ABOUT THIS EXERCISE
Write out the lines below exactly, beginning at the one with "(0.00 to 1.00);" and stopping after the one with "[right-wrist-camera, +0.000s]"; the pictures are not copied.

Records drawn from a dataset
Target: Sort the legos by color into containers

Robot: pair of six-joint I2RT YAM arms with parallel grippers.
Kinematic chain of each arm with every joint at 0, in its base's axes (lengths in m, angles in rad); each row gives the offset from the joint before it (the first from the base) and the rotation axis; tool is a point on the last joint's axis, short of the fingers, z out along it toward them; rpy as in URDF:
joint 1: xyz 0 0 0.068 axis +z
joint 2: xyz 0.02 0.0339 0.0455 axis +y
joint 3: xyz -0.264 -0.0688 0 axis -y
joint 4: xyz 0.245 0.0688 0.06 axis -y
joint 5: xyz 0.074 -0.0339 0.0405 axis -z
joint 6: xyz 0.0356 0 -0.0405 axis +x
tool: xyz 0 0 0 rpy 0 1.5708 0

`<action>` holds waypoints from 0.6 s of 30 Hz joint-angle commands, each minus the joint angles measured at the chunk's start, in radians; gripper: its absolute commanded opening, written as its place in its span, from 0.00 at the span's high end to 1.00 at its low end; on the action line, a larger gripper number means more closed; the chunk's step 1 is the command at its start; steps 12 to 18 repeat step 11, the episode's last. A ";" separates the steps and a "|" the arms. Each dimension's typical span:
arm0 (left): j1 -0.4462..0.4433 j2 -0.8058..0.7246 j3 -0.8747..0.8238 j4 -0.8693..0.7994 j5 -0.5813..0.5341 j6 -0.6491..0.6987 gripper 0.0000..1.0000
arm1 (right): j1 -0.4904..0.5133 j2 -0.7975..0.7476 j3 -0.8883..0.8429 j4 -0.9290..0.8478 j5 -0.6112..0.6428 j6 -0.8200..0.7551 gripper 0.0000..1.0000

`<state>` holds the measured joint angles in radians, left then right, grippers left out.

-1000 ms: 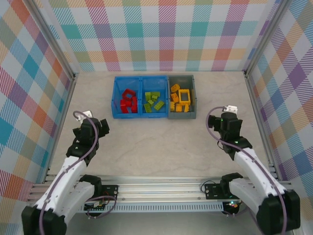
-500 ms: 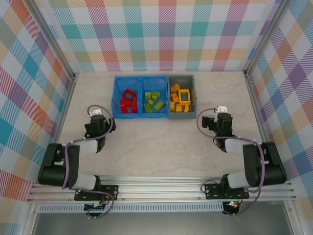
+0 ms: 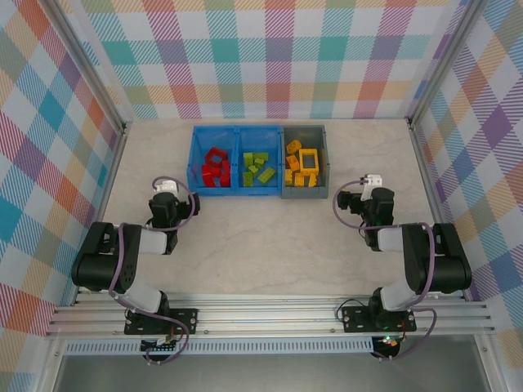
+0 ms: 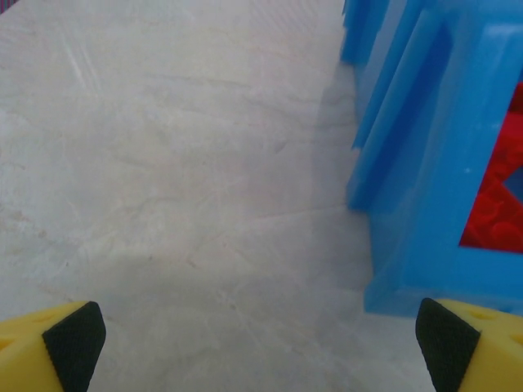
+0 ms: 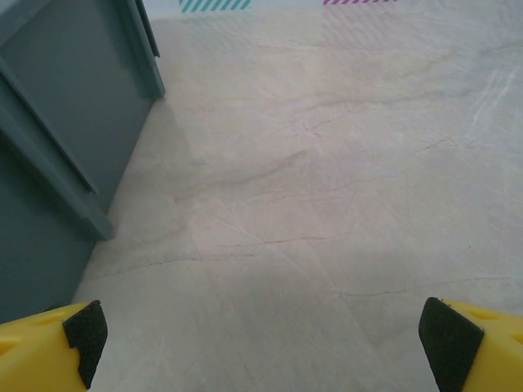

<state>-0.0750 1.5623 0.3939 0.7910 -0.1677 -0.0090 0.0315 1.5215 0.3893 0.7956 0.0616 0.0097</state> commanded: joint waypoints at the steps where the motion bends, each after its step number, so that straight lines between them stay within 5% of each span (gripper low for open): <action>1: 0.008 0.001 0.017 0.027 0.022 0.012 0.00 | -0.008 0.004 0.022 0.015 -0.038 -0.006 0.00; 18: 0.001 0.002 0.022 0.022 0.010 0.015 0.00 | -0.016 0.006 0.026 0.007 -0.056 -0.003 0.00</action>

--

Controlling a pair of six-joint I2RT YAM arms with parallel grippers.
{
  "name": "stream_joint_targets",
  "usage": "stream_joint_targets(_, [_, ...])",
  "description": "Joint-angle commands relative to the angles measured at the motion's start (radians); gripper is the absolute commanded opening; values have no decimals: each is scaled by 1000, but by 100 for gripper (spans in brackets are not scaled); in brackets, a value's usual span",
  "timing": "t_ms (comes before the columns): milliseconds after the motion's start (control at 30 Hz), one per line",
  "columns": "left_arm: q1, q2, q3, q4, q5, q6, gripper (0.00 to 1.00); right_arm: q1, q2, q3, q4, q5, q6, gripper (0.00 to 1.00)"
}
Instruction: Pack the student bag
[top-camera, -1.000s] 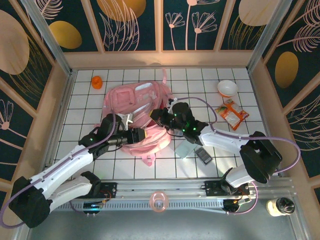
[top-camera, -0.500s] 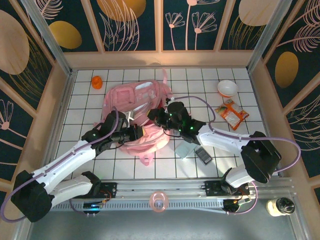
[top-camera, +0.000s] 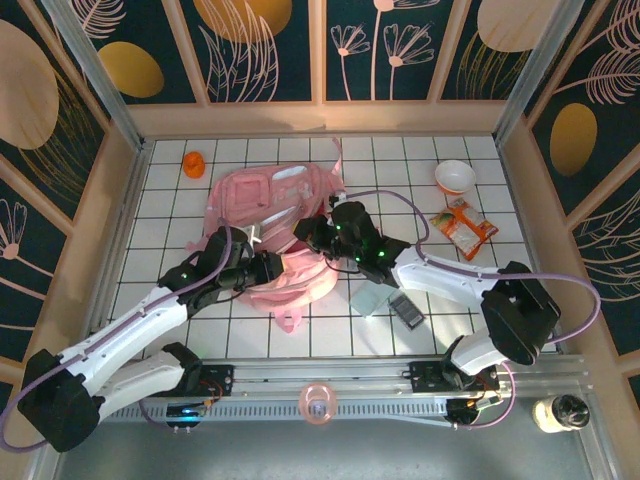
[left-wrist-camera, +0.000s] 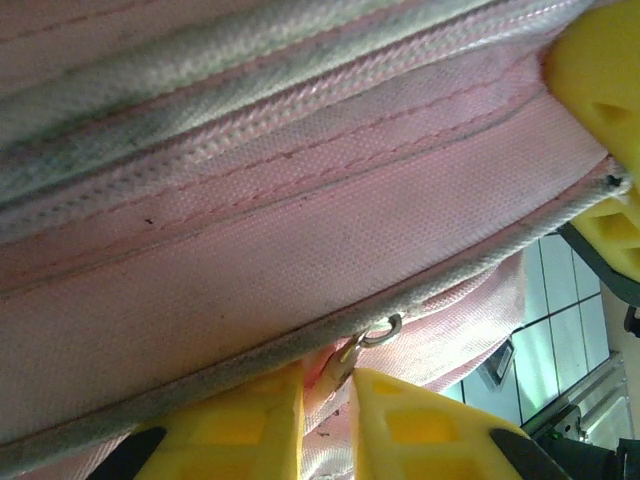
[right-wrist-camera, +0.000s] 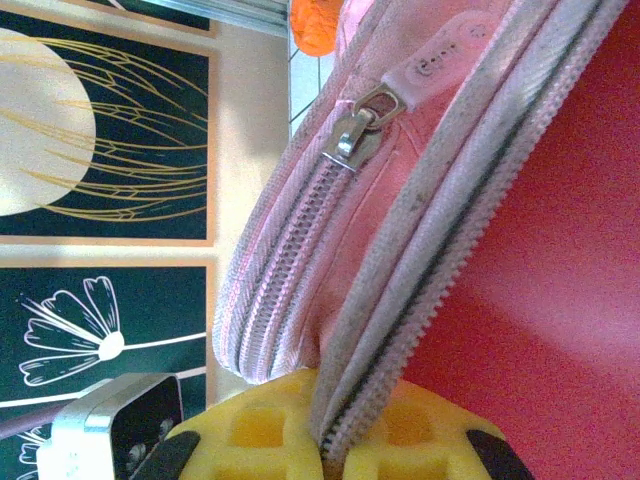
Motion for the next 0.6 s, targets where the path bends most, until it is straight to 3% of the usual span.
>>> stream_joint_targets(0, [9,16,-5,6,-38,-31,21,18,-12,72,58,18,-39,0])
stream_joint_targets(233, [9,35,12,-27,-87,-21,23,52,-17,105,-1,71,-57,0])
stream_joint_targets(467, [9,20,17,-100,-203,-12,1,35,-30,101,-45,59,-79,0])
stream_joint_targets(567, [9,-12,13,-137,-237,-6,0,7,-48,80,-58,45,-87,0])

TASK SOLUTION
  "columns": "left_arm: q1, q2, q3, q4, q5, q6, gripper (0.00 to 1.00); right_arm: q1, q2, q3, q4, q5, q6, gripper (0.00 to 1.00)"
}
Instruction: Pack the student bag
[top-camera, -1.000s] 
[top-camera, -0.500s] 
[top-camera, +0.000s] 
[left-wrist-camera, +0.000s] 
[right-wrist-camera, +0.000s] 

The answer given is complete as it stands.